──────── Data

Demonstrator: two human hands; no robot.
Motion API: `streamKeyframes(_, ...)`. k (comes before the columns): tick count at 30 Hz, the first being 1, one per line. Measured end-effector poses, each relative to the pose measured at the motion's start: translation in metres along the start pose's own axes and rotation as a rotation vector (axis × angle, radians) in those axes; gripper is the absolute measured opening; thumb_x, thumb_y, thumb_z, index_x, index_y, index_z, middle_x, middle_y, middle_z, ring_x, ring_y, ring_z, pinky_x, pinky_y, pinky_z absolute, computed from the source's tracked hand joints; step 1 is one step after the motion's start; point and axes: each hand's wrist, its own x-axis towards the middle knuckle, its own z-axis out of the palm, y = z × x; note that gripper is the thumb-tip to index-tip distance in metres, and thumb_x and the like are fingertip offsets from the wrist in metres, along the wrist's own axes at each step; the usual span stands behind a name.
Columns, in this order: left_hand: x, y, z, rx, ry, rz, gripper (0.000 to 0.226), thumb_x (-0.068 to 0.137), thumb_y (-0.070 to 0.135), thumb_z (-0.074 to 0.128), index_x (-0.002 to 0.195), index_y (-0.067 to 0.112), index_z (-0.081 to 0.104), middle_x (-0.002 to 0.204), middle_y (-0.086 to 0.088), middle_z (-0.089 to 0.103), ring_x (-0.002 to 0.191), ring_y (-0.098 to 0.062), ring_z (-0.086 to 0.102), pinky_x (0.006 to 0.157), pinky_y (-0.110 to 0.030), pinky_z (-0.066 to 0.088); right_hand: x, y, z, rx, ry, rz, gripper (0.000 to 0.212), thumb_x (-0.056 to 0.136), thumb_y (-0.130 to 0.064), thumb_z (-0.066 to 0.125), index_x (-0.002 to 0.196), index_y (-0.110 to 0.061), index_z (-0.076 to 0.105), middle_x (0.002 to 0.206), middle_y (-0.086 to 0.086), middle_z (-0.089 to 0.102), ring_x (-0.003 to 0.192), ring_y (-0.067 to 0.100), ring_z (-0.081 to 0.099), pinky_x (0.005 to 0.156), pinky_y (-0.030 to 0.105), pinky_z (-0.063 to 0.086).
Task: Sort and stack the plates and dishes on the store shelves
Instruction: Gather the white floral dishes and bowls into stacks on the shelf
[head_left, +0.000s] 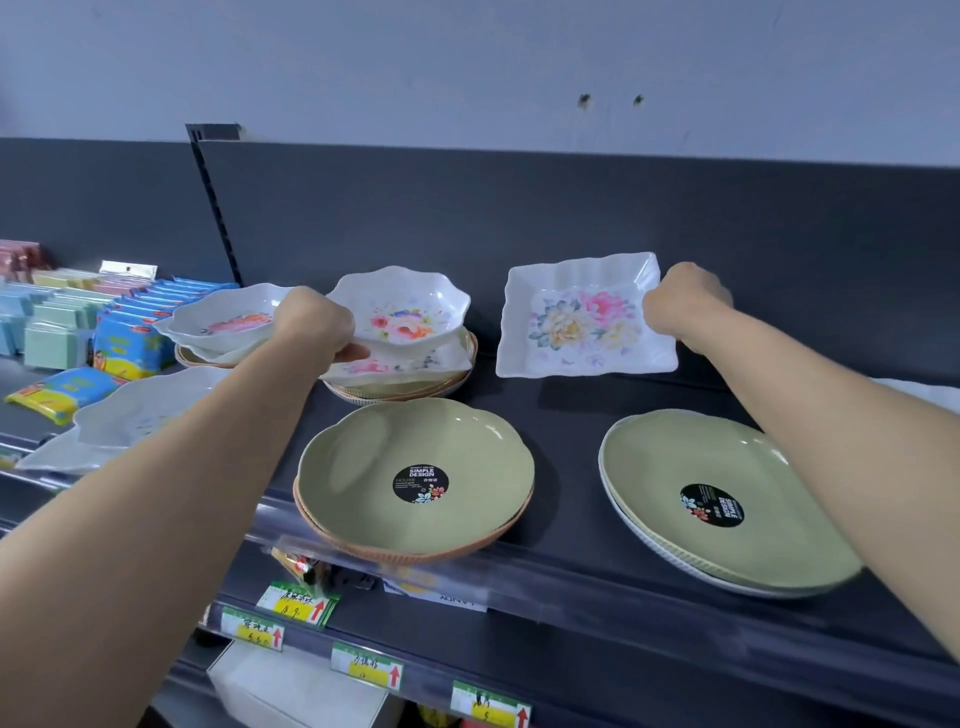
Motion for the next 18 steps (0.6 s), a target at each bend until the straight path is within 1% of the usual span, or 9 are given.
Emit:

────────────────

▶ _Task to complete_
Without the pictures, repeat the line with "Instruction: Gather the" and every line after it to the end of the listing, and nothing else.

▶ _Output below_
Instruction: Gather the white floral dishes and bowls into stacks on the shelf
[head_left, +0.000s] 
Motion for the next 18 steps (0.6 s), a target at each bend until the straight path is within 1% of the usual span, or 9 are given.
Emit:

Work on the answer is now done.